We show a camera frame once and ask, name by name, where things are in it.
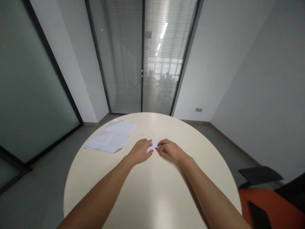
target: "black chair armrest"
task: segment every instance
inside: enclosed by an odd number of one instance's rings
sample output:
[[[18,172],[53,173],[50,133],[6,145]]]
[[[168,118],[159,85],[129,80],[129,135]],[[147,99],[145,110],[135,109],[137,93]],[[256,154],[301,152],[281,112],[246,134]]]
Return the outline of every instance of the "black chair armrest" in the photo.
[[[241,185],[239,188],[247,188],[251,185],[263,184],[284,179],[280,174],[267,166],[241,169],[238,171],[247,180],[247,182]]]

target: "orange chair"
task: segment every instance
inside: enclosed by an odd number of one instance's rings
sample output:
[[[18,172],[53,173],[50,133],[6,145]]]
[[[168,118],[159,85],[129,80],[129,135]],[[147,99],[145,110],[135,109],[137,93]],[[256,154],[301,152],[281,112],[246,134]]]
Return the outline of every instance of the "orange chair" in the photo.
[[[267,213],[270,224],[273,229],[276,228],[305,228],[305,214],[288,200],[283,198],[277,192],[285,193],[287,190],[298,190],[304,192],[304,174],[283,186],[279,190],[272,191],[265,188],[248,188],[251,185],[262,184],[265,182],[275,181],[281,178],[274,170],[262,166],[239,172],[247,179],[247,182],[240,186],[239,196],[241,199],[242,215],[244,219],[254,228],[253,218],[248,205],[248,201],[254,203]]]

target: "table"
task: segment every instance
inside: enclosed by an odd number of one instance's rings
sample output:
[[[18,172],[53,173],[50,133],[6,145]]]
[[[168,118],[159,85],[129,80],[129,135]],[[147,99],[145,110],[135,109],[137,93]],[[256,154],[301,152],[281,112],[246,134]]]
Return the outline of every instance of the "table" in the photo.
[[[129,153],[141,138],[159,142],[168,138],[192,156],[199,167],[241,213],[233,176],[217,149],[199,131],[176,118],[156,113],[135,113],[117,118],[136,121],[125,147],[115,154],[85,149],[71,165],[65,191],[64,216]],[[107,125],[101,126],[88,139]],[[177,167],[154,151],[128,175],[103,228],[207,228]]]

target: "gray floor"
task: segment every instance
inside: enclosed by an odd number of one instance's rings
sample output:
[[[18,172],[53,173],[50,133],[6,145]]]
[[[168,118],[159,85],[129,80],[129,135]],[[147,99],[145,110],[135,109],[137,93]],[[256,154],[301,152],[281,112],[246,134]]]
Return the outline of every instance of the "gray floor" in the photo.
[[[110,115],[102,125],[118,115]],[[238,169],[255,165],[208,125],[190,124],[221,153],[237,186],[245,182]],[[56,228],[63,220],[64,186],[72,161],[84,141],[97,129],[83,126],[56,146],[0,196],[0,228]],[[274,184],[267,187],[274,189]]]

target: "fluorescent light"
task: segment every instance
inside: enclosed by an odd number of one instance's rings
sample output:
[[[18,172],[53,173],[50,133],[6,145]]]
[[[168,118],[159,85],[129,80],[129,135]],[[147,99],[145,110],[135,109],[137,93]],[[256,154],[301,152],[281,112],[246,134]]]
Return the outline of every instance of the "fluorescent light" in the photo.
[[[167,24],[168,24],[167,22],[164,24],[163,31],[162,31],[161,36],[160,36],[161,39],[164,37]]]

===============

▶ Directions:
Pictures are to be omitted; set down the rest of the entries exactly as given.

▶ Exercise solution:
We show a camera frame once and ask, name by name, where things are in it.
target: "black chair armrest"
task: segment every instance
inside: enclosed by an odd number of one instance's rings
sample output:
[[[18,172],[53,173],[50,133],[6,145]]]
[[[168,118],[159,85],[129,80],[129,135]],[[147,99],[145,110],[135,109],[137,93]],[[256,154],[301,152],[281,112],[246,134]]]
Return the outline of every instance of the "black chair armrest" in the photo.
[[[241,185],[239,188],[247,188],[251,185],[263,184],[284,179],[280,174],[267,166],[241,169],[238,171],[247,180],[247,182]]]

target: "orange chair"
task: segment every instance
inside: enclosed by an odd number of one instance's rings
sample output:
[[[18,172],[53,173],[50,133],[6,145]]]
[[[168,118],[159,85],[129,80],[129,135]],[[147,99],[145,110],[135,109],[137,93]],[[256,154],[301,152],[281,112],[246,134]]]
Return the outline of every instance of the "orange chair" in the photo.
[[[267,213],[270,224],[273,229],[276,228],[305,228],[305,214],[288,200],[283,198],[277,192],[285,193],[287,190],[298,190],[304,192],[304,174],[283,186],[279,190],[272,191],[265,188],[248,188],[251,185],[262,184],[265,182],[275,181],[281,178],[274,170],[262,166],[239,172],[247,179],[247,182],[240,186],[239,196],[241,199],[242,215],[244,219],[254,228],[253,218],[248,205],[248,201],[254,203]]]

target: "table"
task: segment every instance
inside: enclosed by an odd number of one instance's rings
sample output:
[[[18,172],[53,173],[50,133],[6,145]]]
[[[168,118],[159,85],[129,80],[129,135]],[[147,99],[145,110],[135,109],[137,93]],[[256,154],[301,152],[281,112],[246,134]]]
Return the outline of every instance of the "table" in the photo.
[[[129,153],[141,138],[159,142],[168,138],[192,156],[199,167],[241,213],[233,176],[217,149],[199,131],[176,118],[156,113],[135,113],[117,118],[136,121],[125,147],[115,154],[85,149],[71,165],[65,191],[64,216]],[[107,125],[101,126],[88,139]],[[177,167],[154,151],[128,175],[103,228],[207,228]]]

target: "gray floor"
task: segment every instance
inside: enclosed by an odd number of one instance's rings
sample output:
[[[18,172],[53,173],[50,133],[6,145]]]
[[[168,118],[159,85],[129,80],[129,135]],[[147,99],[145,110],[135,109],[137,93]],[[256,154],[301,152],[281,112],[246,134]]]
Return the outline of every instance of the "gray floor" in the photo.
[[[110,115],[102,125],[118,115]],[[238,169],[255,165],[208,125],[190,124],[221,153],[237,186],[245,182]],[[56,228],[63,220],[64,186],[72,161],[84,141],[97,129],[83,126],[56,146],[0,196],[0,228]],[[274,184],[267,187],[274,189]]]

target: "fluorescent light"
task: segment every instance
inside: enclosed by an odd number of one instance's rings
sample output:
[[[18,172],[53,173],[50,133],[6,145]]]
[[[168,118],[159,85],[129,80],[129,135]],[[147,99],[145,110],[135,109],[137,93]],[[256,154],[301,152],[281,112],[246,134]]]
Return the outline of every instance of the "fluorescent light" in the photo.
[[[167,24],[168,24],[167,22],[164,24],[163,31],[162,31],[161,36],[160,36],[161,39],[164,37]]]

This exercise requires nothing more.